2023
Cairn
Sarah Rey, « Histoire des « mains servantes », de Cicéron à Arnobe », Revue historique, ID : 10670/1.93g8wz
Dans l’antiquité gréco-romaine, l’anatomie humaine a été longtemps admirée en tant que telle et les mains, en particulier, jugées dignes d’éloges. Elles sont apparues comme la marque distinctive d’une humanité considérée comme supérieure aux autres créatures. L’image efficace des mains servantes ( manus ministrae), conçue au ier siècle av. J.-C., a circulé pendant plus de trois cents ans. Elle constitue un héritage cicéronien : c’est dans le De natura deorum que Cicéron attribue à Balbus un long discours à la gloire de cette partie du corps qui reçoit l’empreinte du finalisme aristotélicien, tel qu’il s’est exprimé dans le livre IV du traité Des Parties des animaux.
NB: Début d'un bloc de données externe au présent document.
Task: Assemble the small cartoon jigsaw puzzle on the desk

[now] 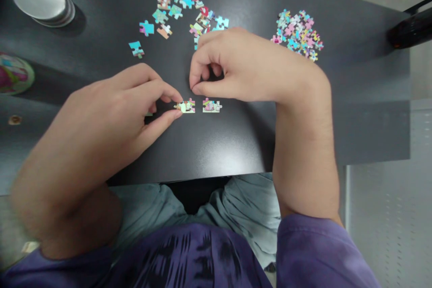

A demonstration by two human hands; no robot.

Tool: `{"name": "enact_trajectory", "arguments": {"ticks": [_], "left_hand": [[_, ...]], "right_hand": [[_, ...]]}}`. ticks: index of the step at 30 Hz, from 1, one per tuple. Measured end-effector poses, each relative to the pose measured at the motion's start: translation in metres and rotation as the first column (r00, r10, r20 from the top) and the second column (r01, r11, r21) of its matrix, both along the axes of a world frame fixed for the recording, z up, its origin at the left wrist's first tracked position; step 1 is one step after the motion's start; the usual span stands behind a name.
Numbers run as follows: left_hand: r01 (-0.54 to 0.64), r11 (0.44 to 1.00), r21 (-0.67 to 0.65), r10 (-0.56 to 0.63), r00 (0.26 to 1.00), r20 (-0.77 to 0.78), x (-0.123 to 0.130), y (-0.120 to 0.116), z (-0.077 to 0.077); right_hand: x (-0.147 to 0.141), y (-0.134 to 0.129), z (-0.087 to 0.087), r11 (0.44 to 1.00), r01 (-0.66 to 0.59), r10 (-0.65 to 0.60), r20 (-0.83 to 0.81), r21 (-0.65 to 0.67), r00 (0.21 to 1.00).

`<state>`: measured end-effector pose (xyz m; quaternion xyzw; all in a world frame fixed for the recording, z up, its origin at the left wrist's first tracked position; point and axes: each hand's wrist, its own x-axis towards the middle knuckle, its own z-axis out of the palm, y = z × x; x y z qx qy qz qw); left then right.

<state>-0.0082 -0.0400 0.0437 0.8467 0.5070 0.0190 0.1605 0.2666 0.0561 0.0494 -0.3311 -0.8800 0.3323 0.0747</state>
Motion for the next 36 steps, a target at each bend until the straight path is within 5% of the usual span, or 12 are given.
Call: {"name": "enact_trajectory", "arguments": {"ticks": [3,8,14,30,36], "left_hand": [[0.025,0.999,0.038,-0.025,1.0,-0.018,-0.001,0.0,-0.001],[0.052,0.998,0.022,-0.052,0.998,-0.029,0.0,0.0,-0.001],[0.068,0.997,0.045,-0.068,0.998,-0.001,0.0,0.002,-0.004],[0.081,0.996,0.04,-0.083,0.996,0.043,-0.002,0.002,-0.007],[0.093,0.995,0.039,-0.095,0.995,0.04,-0.001,0.002,-0.004]], "right_hand": [[0.003,0.001,0.005,0.984,0.152,-0.146,-0.069,0.091,0.987],[0.008,0.007,-0.001,0.88,0.4,-0.389,-0.095,0.256,0.916],[0.017,0.024,-0.023,0.777,0.485,-0.479,-0.122,0.4,0.869],[-0.011,0.028,-0.055,0.75,0.535,-0.555,-0.07,0.389,0.829],[-0.018,0.025,-0.052,0.803,0.504,-0.508,-0.077,0.318,0.858]]}}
Le topos des « mains servantes » trouve des échos immédiats, puis renaît à des siècles de distance dans des textes chrétiens du début du ive siècle, à la fois chez Lactance, dans son traité L’ouvrage du dieu créateur, et chez Arnobe de Sicca, lequel propose dans son Contre les Gentils une bifurcation radicale : avec lui, les manus ministrae perdent de leur lustre et les bienfaits de la Création sont mis en question ; le rhéteur rejette toute forme d’anthropocentrisme. Dans cette entreprise de démolition se devinent les ambiguïtés de l’apologétique en tant que genre littéraire au croisement des traditions. Quelques décennies avant Jérôme, Arnobe semble se reprocher, par son goût pour les lettres et par sa formation même, d’être plus proche de Cicéron que du Christ.